Some regions like the Gumma block in Gajapati district have made even greater progress and child marriages rarely take place, where they were once rampant. After intervention by UNFPA, "child marriage has almost stopped. Dropouts go to school again and girls are now working outside and make an earning," said Mariyam Raita, a local woman leader.
"The change has been possible due to the engagement of the community and all other stakeholders in the process of change. Adolescent girls participating and taking the lead to bring change in their lives remains the key to success," said Sanjukta Tripathy of the Berhampur-based non-profit People's Rural Education Movement (PREM) who works as the project manager of the UNFPA-supported intervention.
More action required
"The changes that have come in the tribal dominated regions raise hope about addressing the problem. The tribal communities have started realising the bad effects of early marriage and are now discussing the issue," said Ghasiram Panda.
In order to stop the practice, "more community awareness, focusing on girls' education and capacity building of the families are necessary.
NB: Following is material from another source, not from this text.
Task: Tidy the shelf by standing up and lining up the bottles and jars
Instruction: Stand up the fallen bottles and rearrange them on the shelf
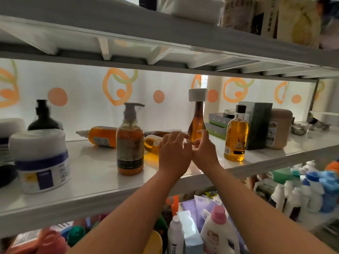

But, alongside, use of the law and awareness about the law are also needed," said Amrita Patel.
Insisting that the Prohibition of Child Marriage Act of 2006 should be made more stringent and enforceable, Patel highlighted that "in today's world skill-building and making the girls economically independent will go a long way in curbing the problem of child marriage."
Basudev Mahapatra is a journalist based in Bhubaneswar.